§ **TASK REQUIREMENTS**
Pick out the lines below that include the string "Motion".

§ **INPUT DATA**

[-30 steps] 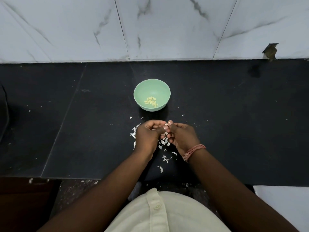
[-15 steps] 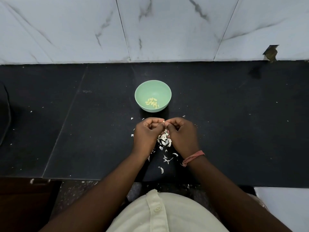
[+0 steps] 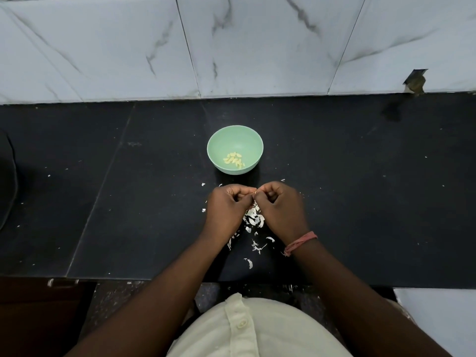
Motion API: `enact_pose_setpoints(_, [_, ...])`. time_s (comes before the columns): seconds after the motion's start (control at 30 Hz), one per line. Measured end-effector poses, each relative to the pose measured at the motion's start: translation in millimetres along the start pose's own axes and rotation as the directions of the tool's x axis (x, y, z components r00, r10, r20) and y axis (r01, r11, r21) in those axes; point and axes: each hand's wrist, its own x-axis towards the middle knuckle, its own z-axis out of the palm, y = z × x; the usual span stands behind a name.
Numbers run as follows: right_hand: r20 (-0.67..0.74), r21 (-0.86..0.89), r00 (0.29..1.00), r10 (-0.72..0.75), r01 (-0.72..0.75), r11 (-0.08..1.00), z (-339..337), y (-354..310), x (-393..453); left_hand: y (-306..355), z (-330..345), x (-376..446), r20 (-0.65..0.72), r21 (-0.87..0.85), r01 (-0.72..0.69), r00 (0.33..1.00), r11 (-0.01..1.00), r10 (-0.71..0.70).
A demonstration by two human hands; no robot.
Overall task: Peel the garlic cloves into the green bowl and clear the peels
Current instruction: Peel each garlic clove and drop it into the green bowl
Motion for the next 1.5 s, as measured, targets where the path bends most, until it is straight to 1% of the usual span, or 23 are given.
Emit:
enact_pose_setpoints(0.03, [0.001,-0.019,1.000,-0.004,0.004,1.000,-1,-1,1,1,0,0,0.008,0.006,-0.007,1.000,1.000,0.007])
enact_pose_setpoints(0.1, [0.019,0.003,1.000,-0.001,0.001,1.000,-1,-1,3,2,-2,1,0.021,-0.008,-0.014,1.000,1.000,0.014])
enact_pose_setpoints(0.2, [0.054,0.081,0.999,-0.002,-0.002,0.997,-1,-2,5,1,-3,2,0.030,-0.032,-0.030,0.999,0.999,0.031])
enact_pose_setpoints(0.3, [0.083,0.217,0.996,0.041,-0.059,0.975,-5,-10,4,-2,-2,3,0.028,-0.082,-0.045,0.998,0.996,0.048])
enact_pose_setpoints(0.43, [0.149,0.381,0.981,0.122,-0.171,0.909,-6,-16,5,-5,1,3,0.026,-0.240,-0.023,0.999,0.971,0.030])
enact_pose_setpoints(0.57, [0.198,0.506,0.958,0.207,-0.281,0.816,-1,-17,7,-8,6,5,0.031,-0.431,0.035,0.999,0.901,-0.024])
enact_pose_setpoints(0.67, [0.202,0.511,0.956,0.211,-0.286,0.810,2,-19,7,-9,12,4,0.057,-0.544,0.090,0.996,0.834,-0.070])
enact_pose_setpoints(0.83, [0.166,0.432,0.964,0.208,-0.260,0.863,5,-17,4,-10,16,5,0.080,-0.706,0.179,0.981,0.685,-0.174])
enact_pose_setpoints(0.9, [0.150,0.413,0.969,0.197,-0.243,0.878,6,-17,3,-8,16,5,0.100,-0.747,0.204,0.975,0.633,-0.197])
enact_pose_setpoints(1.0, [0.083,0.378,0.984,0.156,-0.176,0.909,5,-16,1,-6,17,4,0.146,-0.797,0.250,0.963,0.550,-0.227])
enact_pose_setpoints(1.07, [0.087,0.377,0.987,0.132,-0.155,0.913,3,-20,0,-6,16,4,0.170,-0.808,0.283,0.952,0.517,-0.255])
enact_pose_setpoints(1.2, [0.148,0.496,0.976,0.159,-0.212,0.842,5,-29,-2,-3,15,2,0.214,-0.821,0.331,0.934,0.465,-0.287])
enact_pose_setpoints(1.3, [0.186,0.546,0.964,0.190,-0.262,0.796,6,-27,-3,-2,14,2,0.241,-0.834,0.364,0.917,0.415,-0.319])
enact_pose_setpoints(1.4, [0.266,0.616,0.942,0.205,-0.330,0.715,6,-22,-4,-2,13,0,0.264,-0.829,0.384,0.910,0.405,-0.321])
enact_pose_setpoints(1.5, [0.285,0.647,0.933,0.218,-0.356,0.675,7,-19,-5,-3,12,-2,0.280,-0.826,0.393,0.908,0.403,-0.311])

§ **ANSWER**
Motion API: `enact_pose_setpoints(_, [_, ...])`. time_s (comes before the columns): seconds after the motion's start (control at 30 Hz), one per line. Measured end-effector poses, each relative to the pose measured at the motion's start: translation in millimetres along the start pose's own axes and rotation as the directions of the tool's x axis (x, y, z components r00, r10, r20) and y axis (r01, r11, r21) in those axes; point and axes: each hand's wrist, its own x-axis towards the middle knuckle, its own z-axis out of the palm, y = z × x; the usual span stands behind a name.
Motion for the next 1.5 s, as measured, targets where the path bends most, until it is straight to 1% of the usual span, or 23 are given.

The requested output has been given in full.